(Saved entries)
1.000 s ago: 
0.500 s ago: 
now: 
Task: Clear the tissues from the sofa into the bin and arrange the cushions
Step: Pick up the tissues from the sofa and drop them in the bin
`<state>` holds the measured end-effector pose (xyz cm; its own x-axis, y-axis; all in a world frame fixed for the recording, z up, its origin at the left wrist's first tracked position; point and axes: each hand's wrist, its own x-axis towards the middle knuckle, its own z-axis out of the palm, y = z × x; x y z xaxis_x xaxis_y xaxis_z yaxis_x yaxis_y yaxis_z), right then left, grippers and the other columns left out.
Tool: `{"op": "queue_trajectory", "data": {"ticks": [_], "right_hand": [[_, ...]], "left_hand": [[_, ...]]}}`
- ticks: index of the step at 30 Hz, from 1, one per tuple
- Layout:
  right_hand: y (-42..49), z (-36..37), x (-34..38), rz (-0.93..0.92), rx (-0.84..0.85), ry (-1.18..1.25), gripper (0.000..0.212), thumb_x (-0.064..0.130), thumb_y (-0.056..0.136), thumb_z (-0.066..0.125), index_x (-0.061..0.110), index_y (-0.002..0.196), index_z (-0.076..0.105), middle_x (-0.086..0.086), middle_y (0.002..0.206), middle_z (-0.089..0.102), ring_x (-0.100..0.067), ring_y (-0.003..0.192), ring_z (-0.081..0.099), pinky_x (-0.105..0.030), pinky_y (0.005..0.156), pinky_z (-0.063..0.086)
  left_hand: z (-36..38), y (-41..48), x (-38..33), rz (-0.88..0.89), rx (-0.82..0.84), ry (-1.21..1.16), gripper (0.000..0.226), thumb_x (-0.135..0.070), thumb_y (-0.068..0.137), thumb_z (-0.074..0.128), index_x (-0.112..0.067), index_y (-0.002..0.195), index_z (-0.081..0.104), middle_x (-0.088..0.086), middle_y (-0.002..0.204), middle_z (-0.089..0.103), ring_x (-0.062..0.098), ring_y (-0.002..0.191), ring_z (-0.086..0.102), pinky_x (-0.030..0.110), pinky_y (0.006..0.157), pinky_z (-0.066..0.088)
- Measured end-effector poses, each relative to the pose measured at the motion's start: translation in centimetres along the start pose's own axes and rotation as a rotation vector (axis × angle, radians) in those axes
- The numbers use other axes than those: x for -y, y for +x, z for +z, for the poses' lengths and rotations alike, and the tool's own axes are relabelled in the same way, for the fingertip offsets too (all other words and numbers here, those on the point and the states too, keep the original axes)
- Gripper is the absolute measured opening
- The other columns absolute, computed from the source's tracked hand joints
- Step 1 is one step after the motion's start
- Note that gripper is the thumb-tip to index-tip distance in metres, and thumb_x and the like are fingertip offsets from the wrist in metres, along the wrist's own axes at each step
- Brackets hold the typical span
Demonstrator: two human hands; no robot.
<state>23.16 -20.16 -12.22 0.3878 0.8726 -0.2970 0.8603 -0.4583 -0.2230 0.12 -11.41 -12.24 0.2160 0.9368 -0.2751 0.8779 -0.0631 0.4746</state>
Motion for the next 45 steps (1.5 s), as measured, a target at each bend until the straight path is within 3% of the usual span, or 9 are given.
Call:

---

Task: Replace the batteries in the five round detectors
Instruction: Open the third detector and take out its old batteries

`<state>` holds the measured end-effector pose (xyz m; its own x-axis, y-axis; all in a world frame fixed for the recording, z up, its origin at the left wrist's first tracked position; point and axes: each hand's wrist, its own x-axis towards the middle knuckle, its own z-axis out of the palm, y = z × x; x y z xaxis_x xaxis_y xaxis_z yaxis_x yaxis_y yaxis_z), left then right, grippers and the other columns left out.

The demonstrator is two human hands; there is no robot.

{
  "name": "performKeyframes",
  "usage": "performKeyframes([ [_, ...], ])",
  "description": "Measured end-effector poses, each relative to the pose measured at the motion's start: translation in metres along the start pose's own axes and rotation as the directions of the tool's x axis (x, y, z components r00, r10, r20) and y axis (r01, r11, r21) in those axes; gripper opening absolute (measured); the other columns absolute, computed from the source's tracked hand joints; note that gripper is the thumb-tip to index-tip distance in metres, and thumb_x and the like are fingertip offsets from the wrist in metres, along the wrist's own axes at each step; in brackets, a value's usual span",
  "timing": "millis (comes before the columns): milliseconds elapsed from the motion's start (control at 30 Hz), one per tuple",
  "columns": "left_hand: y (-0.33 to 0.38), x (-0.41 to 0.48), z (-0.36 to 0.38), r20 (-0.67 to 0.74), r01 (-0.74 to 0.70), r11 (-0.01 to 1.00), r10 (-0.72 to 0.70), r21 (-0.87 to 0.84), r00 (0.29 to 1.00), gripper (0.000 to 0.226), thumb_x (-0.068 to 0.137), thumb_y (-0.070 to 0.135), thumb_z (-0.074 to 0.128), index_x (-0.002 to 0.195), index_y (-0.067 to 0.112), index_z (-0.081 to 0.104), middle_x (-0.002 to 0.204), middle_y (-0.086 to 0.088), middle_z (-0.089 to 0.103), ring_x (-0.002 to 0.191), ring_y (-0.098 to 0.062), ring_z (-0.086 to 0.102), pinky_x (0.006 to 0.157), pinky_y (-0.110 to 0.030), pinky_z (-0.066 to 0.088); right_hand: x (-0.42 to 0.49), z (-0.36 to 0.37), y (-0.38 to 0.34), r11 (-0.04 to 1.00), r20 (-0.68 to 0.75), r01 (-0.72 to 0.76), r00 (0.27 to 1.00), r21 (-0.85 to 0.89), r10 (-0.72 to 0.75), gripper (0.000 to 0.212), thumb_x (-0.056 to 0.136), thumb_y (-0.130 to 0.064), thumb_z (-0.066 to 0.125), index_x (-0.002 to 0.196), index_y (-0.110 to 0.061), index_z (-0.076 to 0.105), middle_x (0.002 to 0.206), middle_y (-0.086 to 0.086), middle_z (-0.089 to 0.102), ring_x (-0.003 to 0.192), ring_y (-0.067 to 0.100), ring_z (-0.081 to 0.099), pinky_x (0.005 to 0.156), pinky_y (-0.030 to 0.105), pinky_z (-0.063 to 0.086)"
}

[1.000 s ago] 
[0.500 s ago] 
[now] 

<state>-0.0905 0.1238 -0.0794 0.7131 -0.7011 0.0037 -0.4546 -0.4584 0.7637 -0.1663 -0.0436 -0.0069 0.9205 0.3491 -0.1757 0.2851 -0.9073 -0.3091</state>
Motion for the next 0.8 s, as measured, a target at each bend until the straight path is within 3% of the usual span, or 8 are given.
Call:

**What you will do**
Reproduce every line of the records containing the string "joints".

**Response to the task**
- The other columns absolute, computed from the source's tracked hand joints
  "description": "Measured end-effector poses, each relative to the pose measured at the motion's start: translation in metres along the start pose's own axes and rotation as the directions of the tool's x axis (x, y, z components r00, r10, r20) and y axis (r01, r11, r21) in those axes; gripper opening absolute (measured); the other columns absolute, computed from the source's tracked hand joints; note that gripper is the thumb-tip to index-tip distance in metres, and thumb_x and the like are fingertip offsets from the wrist in metres, along the wrist's own axes at each step; in brackets, a value's usual span",

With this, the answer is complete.